>>>>
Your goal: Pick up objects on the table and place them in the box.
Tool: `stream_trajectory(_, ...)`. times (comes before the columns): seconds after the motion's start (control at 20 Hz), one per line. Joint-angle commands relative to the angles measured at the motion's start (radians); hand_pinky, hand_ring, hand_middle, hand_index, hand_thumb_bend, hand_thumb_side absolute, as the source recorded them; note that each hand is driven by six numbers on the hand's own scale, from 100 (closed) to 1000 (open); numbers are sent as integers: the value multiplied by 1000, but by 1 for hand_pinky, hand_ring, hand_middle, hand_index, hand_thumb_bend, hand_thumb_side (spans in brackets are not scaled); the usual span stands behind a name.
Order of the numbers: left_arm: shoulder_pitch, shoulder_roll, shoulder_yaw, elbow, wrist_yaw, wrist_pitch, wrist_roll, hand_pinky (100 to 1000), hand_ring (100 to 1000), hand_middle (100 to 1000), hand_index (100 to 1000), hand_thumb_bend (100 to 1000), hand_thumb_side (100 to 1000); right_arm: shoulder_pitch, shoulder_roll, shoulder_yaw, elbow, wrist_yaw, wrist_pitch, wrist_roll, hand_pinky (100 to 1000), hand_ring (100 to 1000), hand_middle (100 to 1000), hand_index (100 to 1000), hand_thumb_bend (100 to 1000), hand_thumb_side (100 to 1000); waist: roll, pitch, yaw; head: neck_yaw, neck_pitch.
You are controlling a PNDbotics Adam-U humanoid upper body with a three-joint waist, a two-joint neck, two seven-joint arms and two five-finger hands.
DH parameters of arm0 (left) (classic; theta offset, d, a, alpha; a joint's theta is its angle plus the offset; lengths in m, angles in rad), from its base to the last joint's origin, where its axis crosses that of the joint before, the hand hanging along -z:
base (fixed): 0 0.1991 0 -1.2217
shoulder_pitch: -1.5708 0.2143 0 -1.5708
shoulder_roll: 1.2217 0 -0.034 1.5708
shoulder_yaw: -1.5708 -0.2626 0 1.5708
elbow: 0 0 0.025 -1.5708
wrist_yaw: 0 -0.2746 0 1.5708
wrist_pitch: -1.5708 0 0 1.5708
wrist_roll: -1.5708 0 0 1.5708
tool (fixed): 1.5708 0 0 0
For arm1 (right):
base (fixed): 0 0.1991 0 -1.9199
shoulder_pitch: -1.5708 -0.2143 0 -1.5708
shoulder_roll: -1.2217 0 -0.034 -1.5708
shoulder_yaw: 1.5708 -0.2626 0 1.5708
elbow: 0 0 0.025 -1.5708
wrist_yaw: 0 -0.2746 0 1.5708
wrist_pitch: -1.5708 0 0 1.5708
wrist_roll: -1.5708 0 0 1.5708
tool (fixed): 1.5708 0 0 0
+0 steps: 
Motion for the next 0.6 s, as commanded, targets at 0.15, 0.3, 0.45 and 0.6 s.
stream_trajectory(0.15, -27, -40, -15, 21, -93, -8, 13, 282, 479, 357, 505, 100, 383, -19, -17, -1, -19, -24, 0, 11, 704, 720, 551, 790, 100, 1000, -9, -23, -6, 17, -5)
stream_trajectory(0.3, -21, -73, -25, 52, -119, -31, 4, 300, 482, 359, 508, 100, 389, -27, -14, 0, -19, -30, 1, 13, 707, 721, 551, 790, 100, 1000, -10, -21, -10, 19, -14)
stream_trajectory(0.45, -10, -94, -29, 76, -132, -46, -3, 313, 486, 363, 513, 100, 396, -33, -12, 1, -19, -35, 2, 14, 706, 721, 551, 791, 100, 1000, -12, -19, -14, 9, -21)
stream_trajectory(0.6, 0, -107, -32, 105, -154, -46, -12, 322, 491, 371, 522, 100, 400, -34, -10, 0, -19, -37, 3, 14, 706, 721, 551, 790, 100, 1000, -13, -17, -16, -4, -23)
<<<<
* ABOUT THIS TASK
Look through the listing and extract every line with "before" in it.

* ANSWER SECTION
Tool: `stream_trajectory(_, ...)`. times (comes before the columns): seconds after the motion's start (control at 20 Hz), one per line. Joint-angle commands relative to the angles measured at the motion's start (radians); hand_pinky, hand_ring, hand_middle, hand_index, hand_thumb_bend, hand_thumb_side absolute, as the source recorded them; note that each hand is driven by six numbers on the hand's own scale, from 100 (closed) to 1000 (open); numbers are sent as integers: the value multiplied by 1000, but by 1 for hand_pinky, hand_ring, hand_middle, hand_index, hand_thumb_bend, hand_thumb_side (spans in brackets are not scaled); the usual span stands behind a name.
DH parameters of arm0 (left) (classic; theta offset, d, a, alpha; a joint's theta is its angle plus the offset; lengths in m, angles in rad), from its base to the last joint's origin, where its axis crosses that of the joint before, the hand hanging along -z:

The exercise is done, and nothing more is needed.